Sorry, seems that I misunderstood you in your message in the point that you 
meant SFQ and not PRIO when you were talking about fair treatment.

> So to replace that with HTB I tried:
>
> tc qdisc add dev ppp0 root handle 1: htb default 10
> tc class add dev ppp0 parent 1 classid 1:1 htb rate 120kbit

Without additional filter rules, it should be 'default 1', and not 10. 
Otherwise HTB will try to put the classes in 1:10, which does not exist, 
and instead send them out directly without any shaping at all.

> Well, TBF does not seem to be getting stuck.  There is still lots of
> traffic moving when these other flows seem to just stop, so TBF can't be
> the problem can it?  It has to be PRIO, not dequeuing anything for these
> particular stalled flows to TBF right?

Hmmm. Well, I was just guessing, because I had this 'stuck' problem with 
TBF before. As I said, I never really solved that problem, so I can't say 
much about cause and such.

The way I understand it, the root qdisc will get the request to dequeue a 
packet, and it will forward this request to the underlying qdiscs. So when 
TBF is asked for a packet, it will decide wether to send one or not 
(depending on wether there is any bandwidth left). If it wants to dequeue 
one, it will forward this request to the underlying queue(s), PRIO in your 
case. PRIO will look at it's bands and dequeue a packet from the first 
band that has packets queued; in your case, it will have to ask the 
underlying SFQ queue to select a packet. SFQ will look at the packets it 
has queued and select one based on it's "stochastical fairness" algorithm.
SFQ then returns this packet to PRIO which in turn will return this packet 
to TBF which in turn will send this packet on it's way.

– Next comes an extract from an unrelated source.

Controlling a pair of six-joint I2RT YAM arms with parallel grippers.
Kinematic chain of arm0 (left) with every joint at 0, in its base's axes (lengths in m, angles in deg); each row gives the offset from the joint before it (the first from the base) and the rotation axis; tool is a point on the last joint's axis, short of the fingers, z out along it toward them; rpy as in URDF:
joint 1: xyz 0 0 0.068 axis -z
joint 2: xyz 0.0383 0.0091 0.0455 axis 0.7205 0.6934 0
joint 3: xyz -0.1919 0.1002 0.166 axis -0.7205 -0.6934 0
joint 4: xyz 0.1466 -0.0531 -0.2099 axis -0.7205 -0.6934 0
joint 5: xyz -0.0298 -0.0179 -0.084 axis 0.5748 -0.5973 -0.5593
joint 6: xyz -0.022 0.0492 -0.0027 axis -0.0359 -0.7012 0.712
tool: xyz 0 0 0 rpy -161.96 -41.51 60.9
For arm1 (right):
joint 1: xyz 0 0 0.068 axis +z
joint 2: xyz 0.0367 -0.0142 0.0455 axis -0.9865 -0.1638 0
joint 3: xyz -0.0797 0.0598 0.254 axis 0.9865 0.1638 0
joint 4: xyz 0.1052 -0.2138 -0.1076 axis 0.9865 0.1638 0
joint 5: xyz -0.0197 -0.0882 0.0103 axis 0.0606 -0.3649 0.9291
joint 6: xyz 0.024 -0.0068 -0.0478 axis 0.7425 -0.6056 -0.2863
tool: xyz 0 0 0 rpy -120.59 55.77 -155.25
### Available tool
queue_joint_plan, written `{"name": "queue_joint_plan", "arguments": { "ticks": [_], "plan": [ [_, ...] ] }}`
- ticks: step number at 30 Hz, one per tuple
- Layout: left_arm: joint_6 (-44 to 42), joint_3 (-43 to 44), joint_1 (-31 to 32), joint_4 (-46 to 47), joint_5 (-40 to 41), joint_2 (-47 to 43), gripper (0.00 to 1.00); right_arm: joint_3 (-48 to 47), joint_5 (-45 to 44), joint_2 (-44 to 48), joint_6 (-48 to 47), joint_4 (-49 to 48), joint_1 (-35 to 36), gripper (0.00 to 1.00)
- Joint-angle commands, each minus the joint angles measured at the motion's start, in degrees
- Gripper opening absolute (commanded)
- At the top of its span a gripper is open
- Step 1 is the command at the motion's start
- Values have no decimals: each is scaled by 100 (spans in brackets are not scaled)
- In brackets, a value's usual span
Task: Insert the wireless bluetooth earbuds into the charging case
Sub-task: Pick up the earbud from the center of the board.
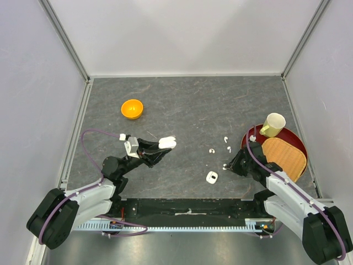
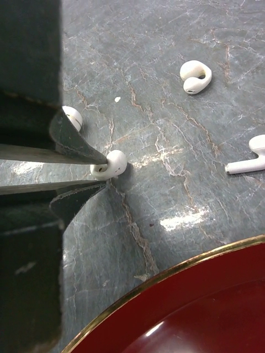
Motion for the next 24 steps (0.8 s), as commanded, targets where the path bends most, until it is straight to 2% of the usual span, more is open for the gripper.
{"name": "queue_joint_plan", "arguments": {
  "ticks": [1, 11, 16, 20, 24],
  "plan": [
    [121, 168, -37, 1273, -35, 11, 2, 56, 59, -67, -39, -195, -9, 24],
    [148, 159, -37, 1255, -9, -7, 2, 100, 77, -102, -74, -283, -9, 23],
    [130, 150, -37, 1238, -9, -16, 2, 91, 130, -102, -126, -327, -9, 13],
    [121, 159, -37, 1220, -17, -24, 2, 12, 191, -41, -336, -371, -9, 0],
    [121, 159, -37, 1203, -35, -24, 2, -137, 410, 231, -705, -380, -9, 0]
  ]
}}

Please note that this is all guesswork. I haven't actually looked at the 
kernel code for all of that. :-) It might actually work in a totally 
different way.

Anyway, if my understanding model is correct, and some packets in your prio 
bands get sent and others don't, it should be the fault of SFQ, and not 
PRIO, for selecting the wrong packets. My guess before was that TBF was at 
fault, allowing too little bandwidth, which would lead to a general 
stalling, which would be most noticeable on connections that are bandwidth 
intensive.

A completely different reason may be that you've got a bad mixing of flows; 
for example, "important" traffic like web browsing etc., and P2P don't go 
well together in the same queue. This is simply because P2P has the habit 
of opening hundreds of connection, whereas WWW is just one or at least 
very few connections.

So if you've got maybe 5 WWW connections and 200 P2P connections flowing 
through the same SFQ queue, every connection will be able to send about 
the same number of packets, resulting in a lot of P2P packets and very few 
WWW packets, just because there are so many more P2P connections there.

For that very reason, in my P2P setups I'm actually using 4 prio bands, 
putting P2P alone into the 4th band, so that it may starve when there is 
any traffic other than P2P.

> I think I am doing that.  I thought that is what:
>
> iptables -t mangle -I POSTROUTING -o ppp0 -p tcp -m tcp --tcp-flags
> SYN,RST,ACK ACK -m length --length :128 -j CLASSIFY --set-class 2:1

I apologize; I'm guilty of not reading your messages carefully enough.